Time and Space Considerations
Suppliers should only rent premises of a size and for a time that
is reasonable and necessary for a commercially reasonable business
purpose of the supplier. Rental of space that is in excess of
suppliers' needs creates a presumption that the payments may be a
pretext for giving money to physicians for their referrals. Examples of
suspect arrangements include:
Rental amounts for space that is unnecessary or not used.

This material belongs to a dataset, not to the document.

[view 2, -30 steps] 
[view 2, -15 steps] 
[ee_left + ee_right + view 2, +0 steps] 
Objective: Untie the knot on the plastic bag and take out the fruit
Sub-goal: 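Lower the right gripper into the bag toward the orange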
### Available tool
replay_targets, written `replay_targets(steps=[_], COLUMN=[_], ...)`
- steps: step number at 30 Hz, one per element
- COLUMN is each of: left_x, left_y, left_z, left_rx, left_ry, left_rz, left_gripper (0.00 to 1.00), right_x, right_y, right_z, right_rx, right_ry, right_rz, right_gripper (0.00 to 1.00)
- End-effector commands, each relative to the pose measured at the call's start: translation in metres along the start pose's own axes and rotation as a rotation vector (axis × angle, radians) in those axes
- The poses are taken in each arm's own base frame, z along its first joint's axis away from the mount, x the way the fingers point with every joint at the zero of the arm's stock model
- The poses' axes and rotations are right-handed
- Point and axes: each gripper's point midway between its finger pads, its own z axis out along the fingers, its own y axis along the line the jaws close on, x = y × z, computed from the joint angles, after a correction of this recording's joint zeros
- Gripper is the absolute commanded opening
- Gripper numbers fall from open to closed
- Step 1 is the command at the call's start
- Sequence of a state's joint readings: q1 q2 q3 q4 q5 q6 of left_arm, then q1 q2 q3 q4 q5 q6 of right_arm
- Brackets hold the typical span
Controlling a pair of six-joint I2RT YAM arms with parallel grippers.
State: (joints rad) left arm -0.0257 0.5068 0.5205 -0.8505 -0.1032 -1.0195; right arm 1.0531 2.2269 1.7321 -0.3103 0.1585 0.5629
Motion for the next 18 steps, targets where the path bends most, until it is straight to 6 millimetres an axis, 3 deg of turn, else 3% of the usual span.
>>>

For instance, a CORF requires one examination room and rents physician
office space one afternoon a week when the physician is not in the
office. The CORF calculates its rental payment on the square footage
for the entire office, since it is the only occupant during that time,
even though the CORF only needs one examination room;
Rental amounts for time when the rented space is not in
use by the supplier. For example, an ultrasound supplier has enough
business to support the use of one examination room for four hours each
week, but rents the space for an amount equivalent to eight hours per
week;
Non-exclusive occupancy of the rented portion of space.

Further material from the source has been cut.